→ TASK TO CARRY OUT
Where does the word "every" show up in the data? Please find each such line and copy it.
-- RECORDS TO PROCESS follows --
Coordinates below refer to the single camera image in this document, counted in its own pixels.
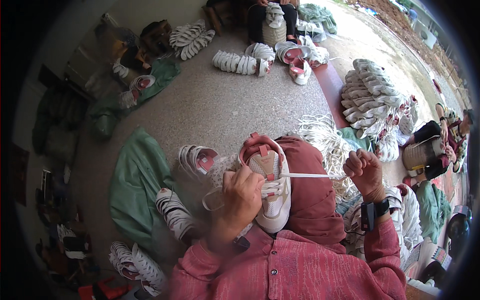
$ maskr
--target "hand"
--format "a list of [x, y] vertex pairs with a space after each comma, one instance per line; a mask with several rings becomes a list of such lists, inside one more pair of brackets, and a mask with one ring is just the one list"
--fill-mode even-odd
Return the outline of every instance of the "hand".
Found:
[[268, 0], [257, 0], [257, 4], [260, 6], [267, 6]]
[[253, 173], [248, 166], [223, 174], [225, 205], [211, 232], [218, 241], [232, 241], [257, 216], [262, 207], [264, 182], [263, 176]]
[[440, 122], [440, 136], [442, 137], [444, 143], [448, 142], [448, 126], [447, 121], [445, 120], [442, 120]]
[[445, 154], [447, 154], [448, 160], [450, 160], [453, 163], [456, 162], [455, 151], [453, 151], [453, 148], [450, 145], [447, 145], [447, 147], [445, 147]]
[[343, 171], [359, 189], [365, 202], [381, 202], [385, 197], [382, 185], [382, 164], [372, 152], [350, 151]]

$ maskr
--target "shoe tongue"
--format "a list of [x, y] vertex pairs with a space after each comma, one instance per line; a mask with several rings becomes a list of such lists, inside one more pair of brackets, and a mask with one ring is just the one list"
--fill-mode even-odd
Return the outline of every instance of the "shoe tongue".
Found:
[[279, 179], [280, 166], [278, 163], [278, 153], [274, 150], [264, 150], [253, 154], [247, 161], [250, 169], [261, 174], [267, 181]]

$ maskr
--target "seated woman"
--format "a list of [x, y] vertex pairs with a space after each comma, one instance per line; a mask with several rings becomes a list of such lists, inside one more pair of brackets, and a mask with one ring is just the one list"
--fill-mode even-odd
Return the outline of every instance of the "seated woman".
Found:
[[266, 7], [269, 2], [278, 2], [285, 13], [283, 18], [287, 23], [287, 41], [297, 43], [294, 37], [295, 25], [297, 24], [297, 10], [290, 0], [257, 0], [256, 4], [248, 9], [248, 39], [250, 43], [263, 43], [262, 23], [266, 18]]
[[425, 171], [415, 177], [405, 177], [403, 183], [413, 186], [424, 180], [432, 180], [444, 174], [450, 163], [453, 163], [453, 172], [459, 172], [465, 156], [467, 155], [467, 134], [473, 124], [474, 114], [472, 109], [464, 110], [463, 120], [451, 108], [440, 103], [435, 106], [440, 126], [435, 121], [430, 121], [408, 139], [405, 146], [413, 143], [425, 142], [434, 136], [440, 136], [440, 147], [445, 154], [440, 154], [425, 167]]

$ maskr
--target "terrazzo floor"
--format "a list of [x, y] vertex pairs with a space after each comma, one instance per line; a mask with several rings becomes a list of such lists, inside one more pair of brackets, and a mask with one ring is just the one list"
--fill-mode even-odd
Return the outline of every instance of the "terrazzo floor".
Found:
[[[112, 269], [108, 253], [113, 241], [132, 245], [117, 232], [110, 218], [108, 188], [119, 150], [135, 128], [144, 127], [158, 141], [173, 168], [182, 145], [205, 145], [229, 156], [251, 132], [277, 138], [291, 130], [303, 114], [329, 112], [315, 76], [306, 85], [297, 85], [288, 74], [288, 66], [278, 60], [263, 78], [222, 72], [211, 64], [219, 49], [243, 53], [245, 41], [242, 34], [216, 36], [194, 58], [181, 62], [180, 75], [123, 119], [109, 141], [96, 142], [87, 128], [81, 132], [71, 187], [100, 267]], [[202, 193], [199, 189], [192, 198], [201, 199]]]

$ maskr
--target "pink shirt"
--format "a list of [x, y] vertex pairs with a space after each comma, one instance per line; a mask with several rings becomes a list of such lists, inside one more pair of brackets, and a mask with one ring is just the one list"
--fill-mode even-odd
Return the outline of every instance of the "pink shirt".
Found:
[[199, 243], [179, 259], [172, 299], [405, 299], [398, 236], [391, 219], [365, 236], [367, 262], [339, 243], [319, 245], [292, 231], [271, 238], [257, 226], [250, 248], [220, 270]]
-- RECORDS TO PROCESS concluded --
→ TASK RESULT
Return the outline of every instance of the "hand".
Return the outline of every instance of the "shoe tongue".
Return the outline of every instance of the "seated woman".
Return the outline of every instance of the "terrazzo floor".
Return the outline of every instance of the "pink shirt".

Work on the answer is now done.